- Nationality: British
- Born: 6 March 1950 (age 76) Leicester, Leicestershire, England

British Saloon Car Championship
- Years active: 1977–1978, 1980–1984, 1986
- Teams: Martin Thomas Dick Lovett Specialist Cars Tom Walkinshaw Racing Hughes of Beaconsfield
- Starts: 42
- Wins: 8 (1 in class)
- Poles: 5
- Fastest laps: 4
- Best finish: 6th in 1981

Championship titles
- 1981: British Saloon Car Championship - Class D

= Pete Lovett =

British racing driver (born 1950)

Peter Charles Lovett (born 6 March 1950) is a retired British racing driver and businessman. He is perhaps best known for his racing exploits in the TWR run Rover SD1 in the early 1980s.

==Racing career==
Lovett's debut in racing was in 1976 driving a Porsche, and then contested sportscar endurance events. He competed five times at the Le Mans 24 Hour between 1978 and 1982, but failed to finish any of the events due to mechanical difficulties.

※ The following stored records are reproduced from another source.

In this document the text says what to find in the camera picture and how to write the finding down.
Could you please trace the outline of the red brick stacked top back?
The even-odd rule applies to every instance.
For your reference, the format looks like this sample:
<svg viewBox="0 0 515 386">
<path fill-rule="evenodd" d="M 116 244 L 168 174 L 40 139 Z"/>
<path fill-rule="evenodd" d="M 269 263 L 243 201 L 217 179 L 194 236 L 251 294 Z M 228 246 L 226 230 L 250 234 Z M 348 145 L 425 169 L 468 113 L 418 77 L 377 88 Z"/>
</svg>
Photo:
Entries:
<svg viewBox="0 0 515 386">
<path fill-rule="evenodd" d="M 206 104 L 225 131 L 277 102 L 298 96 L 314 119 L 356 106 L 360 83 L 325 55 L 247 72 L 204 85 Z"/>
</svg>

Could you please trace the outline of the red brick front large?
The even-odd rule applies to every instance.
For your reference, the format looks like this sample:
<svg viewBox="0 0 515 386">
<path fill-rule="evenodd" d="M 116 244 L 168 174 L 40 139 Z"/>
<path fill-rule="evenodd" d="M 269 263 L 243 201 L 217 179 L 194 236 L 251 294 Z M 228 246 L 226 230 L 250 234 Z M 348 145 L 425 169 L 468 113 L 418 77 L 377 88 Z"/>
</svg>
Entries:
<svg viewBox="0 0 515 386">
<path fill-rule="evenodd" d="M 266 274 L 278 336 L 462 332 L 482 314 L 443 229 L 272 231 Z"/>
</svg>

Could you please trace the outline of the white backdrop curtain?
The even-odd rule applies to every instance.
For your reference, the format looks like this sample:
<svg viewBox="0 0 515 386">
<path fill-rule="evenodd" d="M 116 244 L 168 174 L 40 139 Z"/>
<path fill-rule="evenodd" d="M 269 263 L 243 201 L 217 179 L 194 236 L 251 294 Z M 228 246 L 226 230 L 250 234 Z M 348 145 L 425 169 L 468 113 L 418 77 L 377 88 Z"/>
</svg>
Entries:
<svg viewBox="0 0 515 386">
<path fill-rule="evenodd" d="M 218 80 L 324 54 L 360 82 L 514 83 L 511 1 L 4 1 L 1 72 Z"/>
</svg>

Lovett made the switch to saloon car racing and made his debut in the British Touring Car Championship driving a Triumph Dolomite, before being picked up by the factory Austin Rover team. The Rover SD1 was the class of the field and Lovett took several wins between 1981 and 84, winning his class in 1981, and then finishing runner up in class to his team mate Jeff Allam in 1982. In 1983, he was in contention for the title alongside his team mates Allam and Steve Soper. Soper just pipped him to the championship, but then the Rover team was disqualified from the results for technical infringements. As well as racing in Britain Lovett drove for TWR in Europe, driving in the ETCC and also contesting the Spa 24 Hours race alongside his regular team mates.

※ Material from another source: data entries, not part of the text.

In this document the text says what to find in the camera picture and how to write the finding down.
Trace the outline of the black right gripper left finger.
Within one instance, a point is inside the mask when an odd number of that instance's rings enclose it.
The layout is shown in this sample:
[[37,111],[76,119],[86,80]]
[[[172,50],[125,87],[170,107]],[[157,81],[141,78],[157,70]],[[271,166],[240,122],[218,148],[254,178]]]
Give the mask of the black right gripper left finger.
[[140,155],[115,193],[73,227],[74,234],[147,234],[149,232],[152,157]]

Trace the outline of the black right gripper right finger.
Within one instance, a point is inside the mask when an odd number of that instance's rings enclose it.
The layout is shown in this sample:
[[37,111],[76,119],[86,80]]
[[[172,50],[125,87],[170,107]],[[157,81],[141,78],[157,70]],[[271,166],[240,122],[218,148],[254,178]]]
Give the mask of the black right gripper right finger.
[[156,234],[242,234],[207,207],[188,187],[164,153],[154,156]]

Lovett made his final appearance in the BTCC in 1986 before retiring from motorsport to concentrate solely on his business interests.

==Later career==
Lovett's father founded his first car dealership in 1966. When he retired, Peter became chairman of Dick Lovett Cars, and owns a string of car dealerships across the south of England, catering for marques such as Ferrari, Porsche, Aston Martin, Jaguar Land Rover, Mercedes-Benz and BMW.

==Racing record==

===Complete British Saloon Car Championship results===
(key) (Races in bold indicate pole position; races in italics indicate fastest lap.)

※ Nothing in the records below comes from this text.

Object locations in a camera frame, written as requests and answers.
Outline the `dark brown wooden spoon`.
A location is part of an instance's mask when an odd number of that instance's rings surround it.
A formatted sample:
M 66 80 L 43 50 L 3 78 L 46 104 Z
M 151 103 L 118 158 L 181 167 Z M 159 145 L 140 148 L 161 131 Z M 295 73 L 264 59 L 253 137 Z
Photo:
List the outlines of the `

Year: Team; Car; Class; 1; 2; 3; 4; 5; 6; 7; 8; 9; 10; 11; 12; DC; Pts; Class
1977: Martin Thomas; Triumph Dolomite Sprint; C; SIL; BRH; OUL; THR; SIL; THR; DON; SIL; DON; BRH; THR; BRH ?; NC; 0; NC
1978: Dick Lovett Specialist Cars; Triumph Dolomite Sprint; C; SIL 7; OUL; THR ?; BRH 8†; SIL ?†; DON ?†; MAL; BRH 10; DON; BRH; THR; OUL 8†; 11th; 30; 3rd
1980: TWR Pentax; Mazda RX-7; C; MAL; OUL; THR; SIL; SIL<; BRH; MAL; BRH 8; THR 8; SIL 9; 19th; 16; 4th
1981: TWR - Daily Express; Rover 3500S; D; MAL 5†; SIL; OUL; THR; BRH 4†; SIL 1; SIL 1; DON 2†; BRH 3; THR 3; SIL 2; 6th; 52; 1st
1982: Team Sanyo Racing with Esso; Rover 3500S; D; SIL; MAL; OUL; THR; THR 7; SIL 9; DON 4; BRH 1; DON 5; BRH 10; SIL 1; 16th; 27; 5th
1983: Team Sanyo Racing with Esso; Rover Vitesse; A; SIL 3; OUL 2; THR 1; BRH Ret; THR 1; SIL 2; DON 1; SIL 2; DON Ret; BRH 1; SIL 4; DSQ; 63; DSQ
1984: Team Sanyo Racing with Esso; Rover Vitesse; A; DON 4; SIL 2; OUL 3; THR 3; THR; SIL; SNE; BRH; BRH; DON; SIL; NC; 0; NC
1986: Hughes of Beaconsfield; Toyota Celica Supra; A; SIL 4; THR; SIL; DON; BRH; SNE; BRH; DON; SIL; 27th; 3; 11th
Source:

† Events with 2 races staged for the different classes.